3. Help us draw up our policies. Next month we’ll be holding our first weekend policy workshop bash, where we’ll be getting down and working out in detail how the sort of things we’ve seen working in the Netherlands could work here in the UK. We need people with the knowledge and skills to draw up plans, visualise ideas, write documents, or spread the word — not just experts in street design and cycling provision, but the people who can help us turn our information into compelling articles and media, eye-catching adverts, and shiny web pages. If you can’t make it, there will be discussions online before and after – or if you’re London based but aren’t sure if you have the skills we’re looking for (and you might be surprised), you could still help out with accommodation, catering or logistics, or just pop in to find out more about what we’re doing. More information here

3. Build up our knowledge base. Our website is in the throes of being upgraded and once it is it will be much easier to edit our wiki pages We’re trying to gather a definitive guide to research on cycling policy and safety, pages refuting the common myths and canards, summarising Dutch and other infrastructure and much more. We’ve made a great start but we need your help and skills and expertise to get it finished.
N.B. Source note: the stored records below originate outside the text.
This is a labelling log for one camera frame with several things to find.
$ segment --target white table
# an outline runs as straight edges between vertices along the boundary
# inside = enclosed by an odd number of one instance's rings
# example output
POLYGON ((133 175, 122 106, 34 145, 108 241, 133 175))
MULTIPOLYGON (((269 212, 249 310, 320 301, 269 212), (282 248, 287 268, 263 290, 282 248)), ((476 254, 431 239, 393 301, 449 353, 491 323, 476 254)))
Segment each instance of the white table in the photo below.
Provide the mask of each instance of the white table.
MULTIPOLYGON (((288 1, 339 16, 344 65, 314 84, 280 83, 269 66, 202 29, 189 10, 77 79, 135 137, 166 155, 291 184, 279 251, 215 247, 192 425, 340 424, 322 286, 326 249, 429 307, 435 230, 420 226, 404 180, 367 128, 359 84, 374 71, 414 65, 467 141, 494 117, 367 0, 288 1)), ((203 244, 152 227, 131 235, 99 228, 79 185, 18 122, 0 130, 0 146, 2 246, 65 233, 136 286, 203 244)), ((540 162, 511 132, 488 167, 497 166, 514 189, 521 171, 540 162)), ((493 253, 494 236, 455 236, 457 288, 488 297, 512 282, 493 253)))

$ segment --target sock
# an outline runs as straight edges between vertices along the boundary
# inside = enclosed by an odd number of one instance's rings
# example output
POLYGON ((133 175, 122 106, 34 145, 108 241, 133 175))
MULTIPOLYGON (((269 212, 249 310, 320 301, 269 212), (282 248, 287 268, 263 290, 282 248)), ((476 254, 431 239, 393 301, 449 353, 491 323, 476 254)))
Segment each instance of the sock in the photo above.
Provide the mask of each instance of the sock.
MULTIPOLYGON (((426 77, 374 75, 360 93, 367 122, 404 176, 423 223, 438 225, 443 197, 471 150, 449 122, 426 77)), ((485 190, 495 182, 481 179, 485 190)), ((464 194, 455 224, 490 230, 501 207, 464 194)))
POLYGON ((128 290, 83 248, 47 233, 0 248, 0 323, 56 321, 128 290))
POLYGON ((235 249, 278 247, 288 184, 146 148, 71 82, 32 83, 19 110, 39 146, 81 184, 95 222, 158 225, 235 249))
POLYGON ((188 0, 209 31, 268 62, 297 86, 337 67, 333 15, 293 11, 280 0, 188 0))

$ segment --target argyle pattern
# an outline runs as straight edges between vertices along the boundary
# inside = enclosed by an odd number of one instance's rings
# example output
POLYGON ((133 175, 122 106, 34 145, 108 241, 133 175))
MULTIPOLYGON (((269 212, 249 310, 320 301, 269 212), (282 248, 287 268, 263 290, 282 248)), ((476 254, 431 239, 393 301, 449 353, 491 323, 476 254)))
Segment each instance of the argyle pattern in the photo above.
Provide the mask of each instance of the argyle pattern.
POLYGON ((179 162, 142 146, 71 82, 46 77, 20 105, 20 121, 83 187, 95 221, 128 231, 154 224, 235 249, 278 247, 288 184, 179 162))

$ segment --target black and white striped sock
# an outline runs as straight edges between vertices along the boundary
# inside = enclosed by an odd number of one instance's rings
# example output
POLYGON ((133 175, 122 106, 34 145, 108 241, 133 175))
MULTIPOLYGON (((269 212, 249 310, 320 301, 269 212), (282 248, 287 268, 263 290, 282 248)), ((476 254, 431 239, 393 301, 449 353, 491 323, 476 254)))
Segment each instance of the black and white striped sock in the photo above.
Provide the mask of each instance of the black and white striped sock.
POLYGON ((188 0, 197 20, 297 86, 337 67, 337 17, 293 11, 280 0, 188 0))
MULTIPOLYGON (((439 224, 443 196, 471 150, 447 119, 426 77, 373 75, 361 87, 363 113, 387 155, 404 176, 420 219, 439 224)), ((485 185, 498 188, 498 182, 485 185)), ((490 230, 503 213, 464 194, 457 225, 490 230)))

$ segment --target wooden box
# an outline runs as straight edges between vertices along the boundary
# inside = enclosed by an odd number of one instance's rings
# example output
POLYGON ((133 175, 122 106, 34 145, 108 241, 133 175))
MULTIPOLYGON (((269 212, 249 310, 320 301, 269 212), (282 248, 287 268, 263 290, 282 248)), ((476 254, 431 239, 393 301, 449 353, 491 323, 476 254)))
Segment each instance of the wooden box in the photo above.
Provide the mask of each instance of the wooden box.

5. Get involved locally. Find and join your local cycle campaign group. If you haven’t got one, found one (as at least one of us was foolish enough to do this year). Keep an eye on what’s going on in your area and where things could be better and if you find something then let us know. We’ll be setting up regional groupings soon that will allow people to find like minded campaigns and campaigners in their area and start to build coalitions dedicated to first class cycling provision. If there are protest rides, then join them. If there are letters to be written, then write them. And if you’re London based, then we probably don’t need to remind you, but please do turn out to tomorrow’s Xmas Vigil at King’s Cross

6. Spread the word. The Cycling Embassy wants to reach out beyond the committed cyclist towards those who can’t cycle, or won’t cycle – or wouldn’t even dream of cycling – because of the conditions on the road. People like this mum who would love to be cycling the school run instead of driving it. These are the people who will really effect change because they’re the huge majority – and they’re less happy stuck in their cars than we – and the politicians – might think. The more members we have, the louder our voice will be so tell your friends, your colleagues, the parents at the school gates, whoever you can think of.

7. Keep on keeping on. Above all we need you just to continue supporting us as you have done all year. Keep blogging, keep tweeting, keep emailing and don’t forget to keep riding!

We wish you all a fantastic Christmas with many bike related presents under the tree and a happy, safe and profitable New Year. Thanks to everyone who’s taken the time to get involved this year in any way, how ever small. We can’t do anything without you.

Onwards and upwards!

The Cycling Embassy of Great Britain Team.